Task directions: Reproduce the listing below exactly, beginning with its first line and ending with the line that holds "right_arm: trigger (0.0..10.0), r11"; pictures are not part of the copy.
-----
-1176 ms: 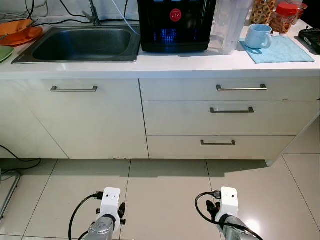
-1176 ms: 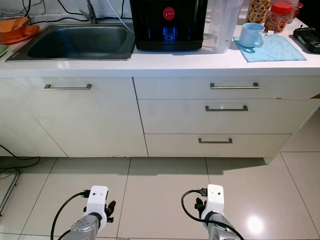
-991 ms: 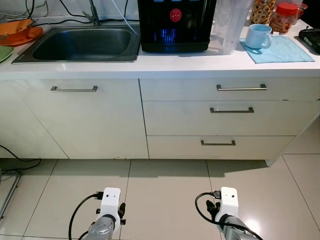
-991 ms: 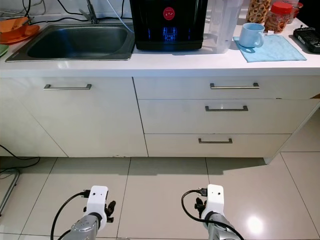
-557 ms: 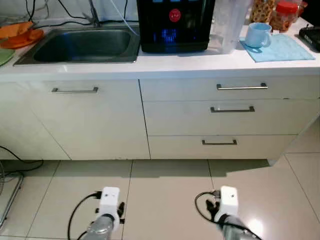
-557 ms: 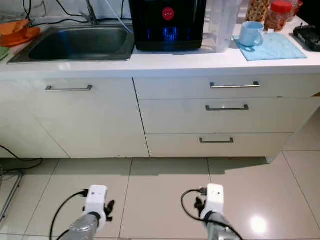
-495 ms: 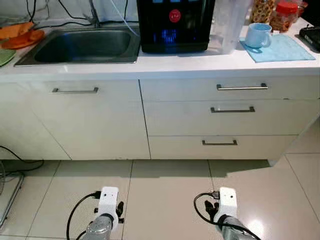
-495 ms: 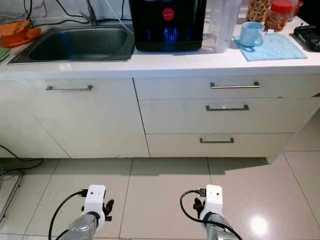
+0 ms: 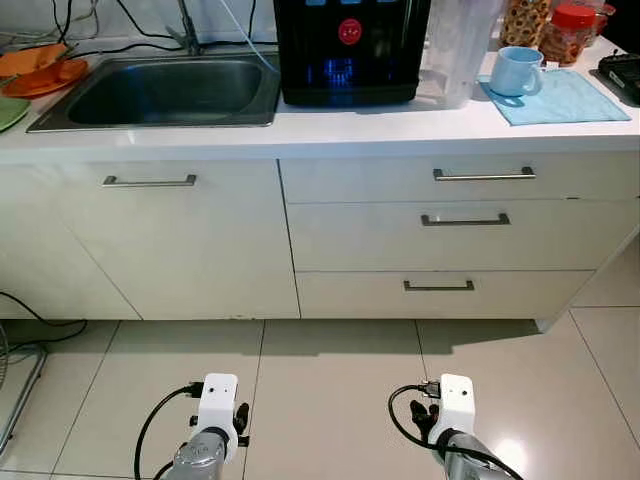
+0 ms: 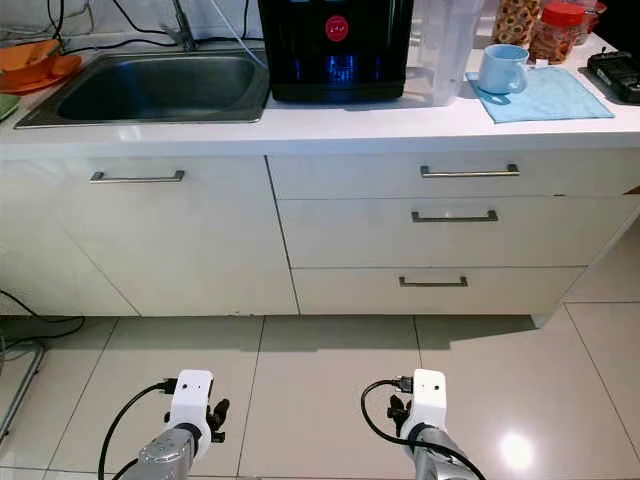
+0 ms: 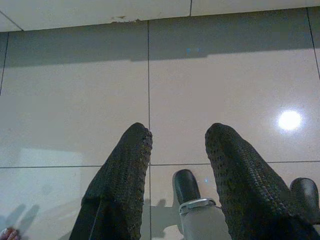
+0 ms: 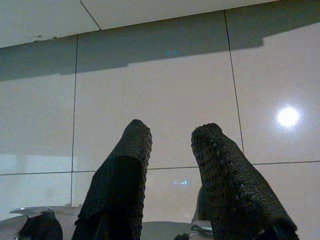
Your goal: Kitchen organization
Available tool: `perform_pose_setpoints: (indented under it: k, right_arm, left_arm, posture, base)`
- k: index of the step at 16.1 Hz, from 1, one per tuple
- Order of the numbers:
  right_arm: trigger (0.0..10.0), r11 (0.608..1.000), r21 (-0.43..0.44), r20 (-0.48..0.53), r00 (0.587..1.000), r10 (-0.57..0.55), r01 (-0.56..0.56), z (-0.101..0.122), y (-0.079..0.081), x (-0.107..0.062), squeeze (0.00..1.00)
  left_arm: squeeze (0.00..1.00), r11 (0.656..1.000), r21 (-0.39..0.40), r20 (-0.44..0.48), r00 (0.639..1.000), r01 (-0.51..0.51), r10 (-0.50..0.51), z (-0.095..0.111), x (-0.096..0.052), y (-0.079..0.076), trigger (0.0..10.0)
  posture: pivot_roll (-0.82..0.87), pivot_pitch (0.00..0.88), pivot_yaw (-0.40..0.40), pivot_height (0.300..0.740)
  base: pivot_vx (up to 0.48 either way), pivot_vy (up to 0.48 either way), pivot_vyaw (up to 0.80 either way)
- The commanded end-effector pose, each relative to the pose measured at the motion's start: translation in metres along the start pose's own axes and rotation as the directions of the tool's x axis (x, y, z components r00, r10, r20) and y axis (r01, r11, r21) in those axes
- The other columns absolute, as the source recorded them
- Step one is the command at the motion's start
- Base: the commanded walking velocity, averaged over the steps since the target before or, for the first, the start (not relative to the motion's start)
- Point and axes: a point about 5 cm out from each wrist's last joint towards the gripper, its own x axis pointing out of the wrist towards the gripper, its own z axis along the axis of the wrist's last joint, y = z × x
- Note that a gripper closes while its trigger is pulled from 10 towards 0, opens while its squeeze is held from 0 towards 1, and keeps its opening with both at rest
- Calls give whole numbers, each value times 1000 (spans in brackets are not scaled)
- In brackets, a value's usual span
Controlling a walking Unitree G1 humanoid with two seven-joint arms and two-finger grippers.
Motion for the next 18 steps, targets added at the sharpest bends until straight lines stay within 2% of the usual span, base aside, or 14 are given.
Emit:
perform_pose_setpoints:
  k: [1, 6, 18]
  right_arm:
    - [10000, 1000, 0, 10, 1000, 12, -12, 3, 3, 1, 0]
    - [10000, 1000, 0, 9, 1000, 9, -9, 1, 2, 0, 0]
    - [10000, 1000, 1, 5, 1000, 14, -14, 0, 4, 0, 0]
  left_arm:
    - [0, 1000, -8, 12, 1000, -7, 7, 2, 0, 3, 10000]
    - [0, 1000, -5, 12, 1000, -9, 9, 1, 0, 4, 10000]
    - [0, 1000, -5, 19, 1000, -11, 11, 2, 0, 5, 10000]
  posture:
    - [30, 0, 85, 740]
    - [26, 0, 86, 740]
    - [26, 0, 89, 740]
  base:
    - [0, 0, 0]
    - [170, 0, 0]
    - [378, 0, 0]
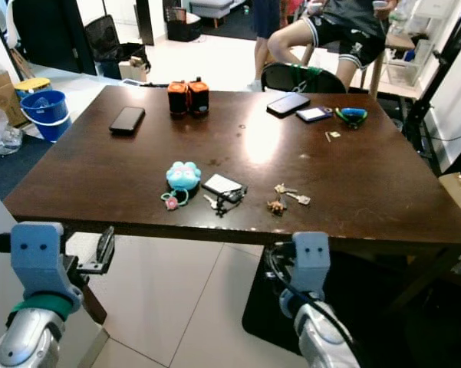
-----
Answer box:
-1176 ms: 
-1176 ms: 
-991 ms: 
-991 ms: 
-557 ms: 
-557 ms: 
-495 ms: 
-495 ms: 
+0 ms: 
+0 ms: 
+0 ms: 
+0 ms: 
Your goal: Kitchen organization
Available tool: `perform_pose_setpoints: (indented under it: k, right_arm, left_arm, posture, base)`
- k: index of the step at 16.1 Hz, from 1, one per tuple
- Order of the numbers:
  right_arm: trigger (0.0..10.0), r11 (0.608..1.000), r21 (-0.43..0.44), r20 (-0.48..0.53), r00 (0.587..1.000), r10 (-0.57..0.55), r01 (-0.56..0.56), z (-0.101..0.122), y (-0.079..0.081), x (-0.107..0.062), squeeze (0.00..1.00)

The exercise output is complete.